Data shown:
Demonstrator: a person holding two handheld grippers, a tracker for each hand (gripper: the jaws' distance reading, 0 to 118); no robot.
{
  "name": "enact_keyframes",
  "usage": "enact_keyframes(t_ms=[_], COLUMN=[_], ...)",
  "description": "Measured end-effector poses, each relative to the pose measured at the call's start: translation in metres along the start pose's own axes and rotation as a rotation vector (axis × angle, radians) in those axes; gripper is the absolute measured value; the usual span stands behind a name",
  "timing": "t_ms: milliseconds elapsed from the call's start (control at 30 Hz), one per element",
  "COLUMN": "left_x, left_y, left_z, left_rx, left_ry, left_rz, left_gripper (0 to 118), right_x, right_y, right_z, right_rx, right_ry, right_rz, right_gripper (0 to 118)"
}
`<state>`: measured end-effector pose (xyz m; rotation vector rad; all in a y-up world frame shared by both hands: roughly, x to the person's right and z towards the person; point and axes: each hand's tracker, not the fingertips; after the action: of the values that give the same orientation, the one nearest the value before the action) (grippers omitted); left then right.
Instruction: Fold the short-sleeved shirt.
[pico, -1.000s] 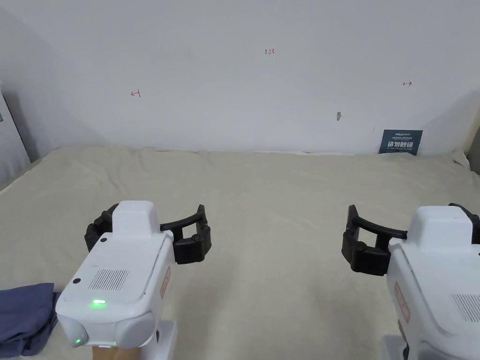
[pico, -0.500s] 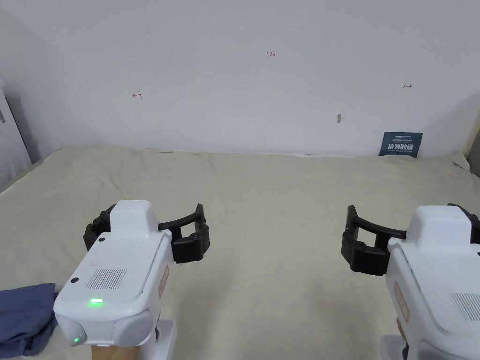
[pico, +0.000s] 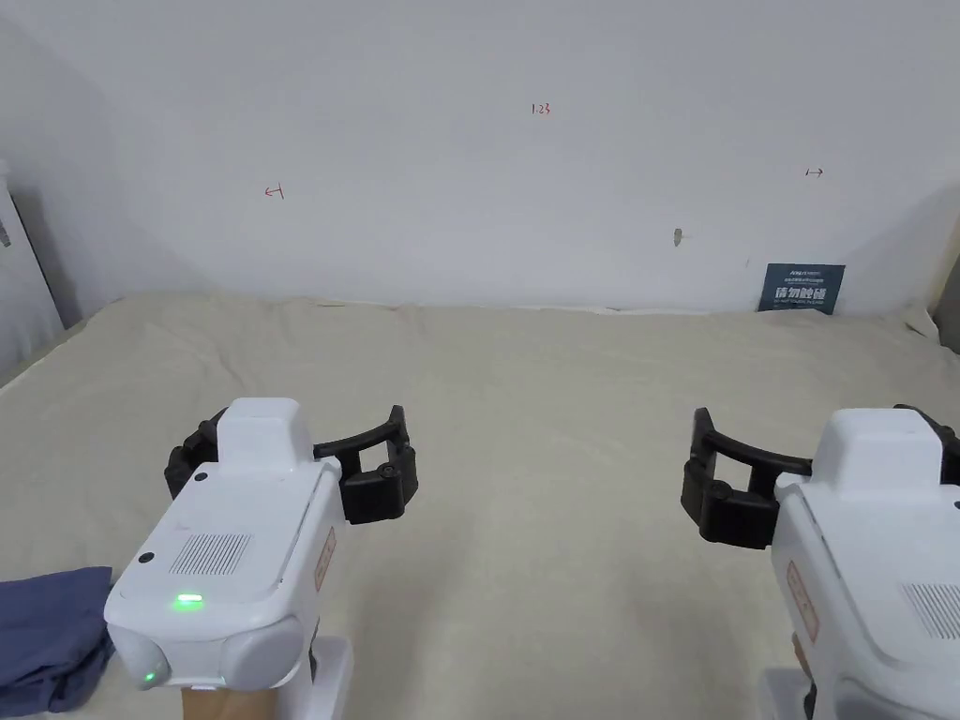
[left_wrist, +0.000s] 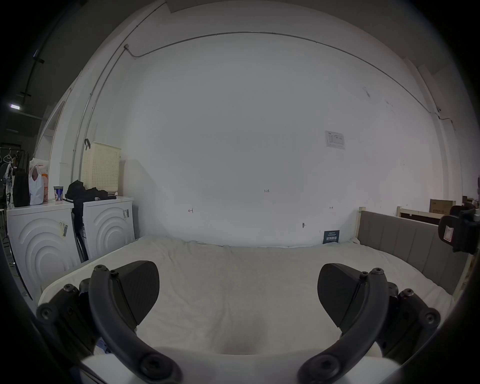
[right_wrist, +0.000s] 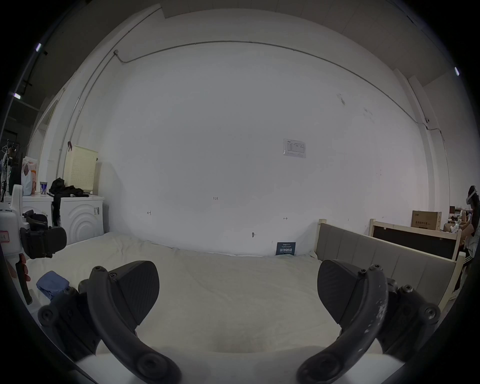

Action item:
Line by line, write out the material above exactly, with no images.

Exercise result:
Demonstrator: a person holding two handheld grippers, a tracker for each hand (gripper: the jaws' distance reading, 0 to 118); no robot.
{
  "name": "enact_keyframes",
  "usage": "enact_keyframes(t_ms=[_], COLUMN=[_], ...)",
  "description": "Measured end-effector poses, each relative to the pose measured at the call's start: translation in metres along the start pose's own axes and rotation as a rotation vector (axis × angle, radians) in those axes; gripper is the absolute measured value; the usual span stands behind a name",
  "timing": "t_ms: milliseconds elapsed from the call's start (control at 30 Hz), one per element",
  "COLUMN": "left_x, left_y, left_z, left_rx, left_ry, left_rz, left_gripper (0 to 118), right_x, right_y, right_z, right_rx, right_ry, right_rz, right_gripper (0 to 118)"
}
`<state>`: measured end-effector pose (xyz m; rotation vector rad; all in a y-up world frame shared by both hands: roughly, x to the person's right and z towards the person; point and axes: each hand's tracker, not the fingertips; after the action: of the values that give the same orientation, the one nearest the value before the action) (grippers omitted); left then right.
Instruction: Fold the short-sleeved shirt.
[pico, -1.000s] 
[pico, -0.500s] 
[pico, +0.000s] 
[left_wrist, +0.000s] 
[right_wrist, +0.000s] 

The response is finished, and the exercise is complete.